The DS3231 uses a two-digit year. Limiting the year to 2000-2099 simplifies leap year checks to bitwise operations.

Timezones and daylight saving offsets can be ignored as we're always comparing two UTC date/times.

The difference between times can be returned in minutes instead of seconds. A range of -22 to +22 days can be represented as minutes using a 16-bit value, which is more than enough here.

An implementation with these assumptions uses only 334 bytes of program
space. With another small function, the seconds columns of two `RtcTime`

structs could be diffed to supplement the delta of minutes with a remainder of seconds.

## How much fuel is left?

Fuel is a different beast to keep track of. The burn rate in flight (litres per hour) and capacity of each tank (litres) both fit comfortably into the 0-255 range for light aircraft, but to find the quantity remaining after an elapsed time requires much greater resolution than this. Enter fixed point math.

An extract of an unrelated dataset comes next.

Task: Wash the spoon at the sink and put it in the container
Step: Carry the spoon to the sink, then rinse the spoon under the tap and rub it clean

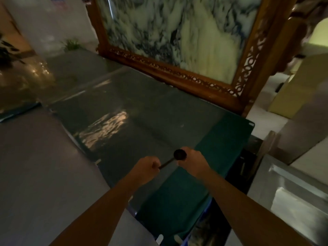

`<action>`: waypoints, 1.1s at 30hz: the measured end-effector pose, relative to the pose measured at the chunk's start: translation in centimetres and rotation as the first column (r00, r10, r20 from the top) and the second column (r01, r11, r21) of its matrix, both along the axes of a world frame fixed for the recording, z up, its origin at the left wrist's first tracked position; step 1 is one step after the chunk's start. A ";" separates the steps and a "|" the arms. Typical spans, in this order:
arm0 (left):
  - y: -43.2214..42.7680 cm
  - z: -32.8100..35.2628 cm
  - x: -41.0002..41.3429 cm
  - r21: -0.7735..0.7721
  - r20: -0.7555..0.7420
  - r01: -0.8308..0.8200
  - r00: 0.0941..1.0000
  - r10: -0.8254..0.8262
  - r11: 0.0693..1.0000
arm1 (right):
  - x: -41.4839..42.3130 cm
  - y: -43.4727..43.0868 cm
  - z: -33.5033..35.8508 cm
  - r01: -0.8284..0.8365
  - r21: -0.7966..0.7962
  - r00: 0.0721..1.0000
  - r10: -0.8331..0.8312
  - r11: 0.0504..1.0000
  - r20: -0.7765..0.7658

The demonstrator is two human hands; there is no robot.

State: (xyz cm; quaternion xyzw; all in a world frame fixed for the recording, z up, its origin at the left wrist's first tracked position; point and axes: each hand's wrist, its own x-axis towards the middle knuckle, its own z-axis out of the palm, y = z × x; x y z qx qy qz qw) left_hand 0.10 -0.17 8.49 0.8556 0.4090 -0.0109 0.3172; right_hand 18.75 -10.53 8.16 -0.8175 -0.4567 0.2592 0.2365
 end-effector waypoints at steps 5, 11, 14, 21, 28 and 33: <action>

The resolution a fixed point number can represent is simply 1 over the scaling factor, so finding an appropriate scaling factor is fairly easy. For reference, a burn rate of 38L/h is exactly 10mL per second, or 600mL per minute.

Scaling factor | Required type | Resolution (approx) |

2^{8} | Unsigned 16-bit | 3.9mL |

2^{16} | Unsigned 24-bit | 0.15mL |

2^{24} | Unsigned 32-bit | 0.00006mL |

Scaling by 2^{16} would be the minimum suitable resolution in this case
to avoid accumulating too much error, but as 24-bit values aren't typically
used (though they're technically supported by GCC), it's easier to use a 32-bit
value and go with a 2^{24} scaling factor. The result is a "UQ8.24"
fixed-point value - enough resolution to only be millilitres out after days of operation.

Once we have a fixed point representation for the fuel quantity in each tank, we'll need a strategy to keep track of how much fuel is onboard. Let's explore a few:

**Reduce the selected tank's quantity by the per-second burn rate for every second that passes.**

I was considering using this for a while, and it would technically work, but it has some problems:

**-**Accumulates rounding error when splitting consumption between tanks (how much depends on chosen fixed-point precision and how evenly the burn rate divides by that)**-**Requires a "catch-up" function to account for the time elapsed since the last persisted state after loss of power or reset.**-**Potentially requires persisting state frequently to help reduce the catch-up required.

**Store the start and stop time of each state of flight. Calculate remaining fuel as total fuel minus the burn in each recorded period.**

This solves the issues from the previous idea:

**+**Little accumulation of rounding error**+**Only need to persist data when state changes**+**No need for a "catch-up" routine as the calculation always reflects the given time.

However, it introduces one major issue:

**-**Requires an unbounded amount of persistent storage

How about a small modification to keep storage bounded:

**Store the start time of the current state of flight. When the state of flight changes, calculate the fuel used during the last state and subtract it from the current tank**

**+**Little accumulation of rounding error**+**Only need to persist data when state changes**+**No need for a "catch-up" routine**+**Requires a fixed amount of storage

This is the approach I'm planning to implement.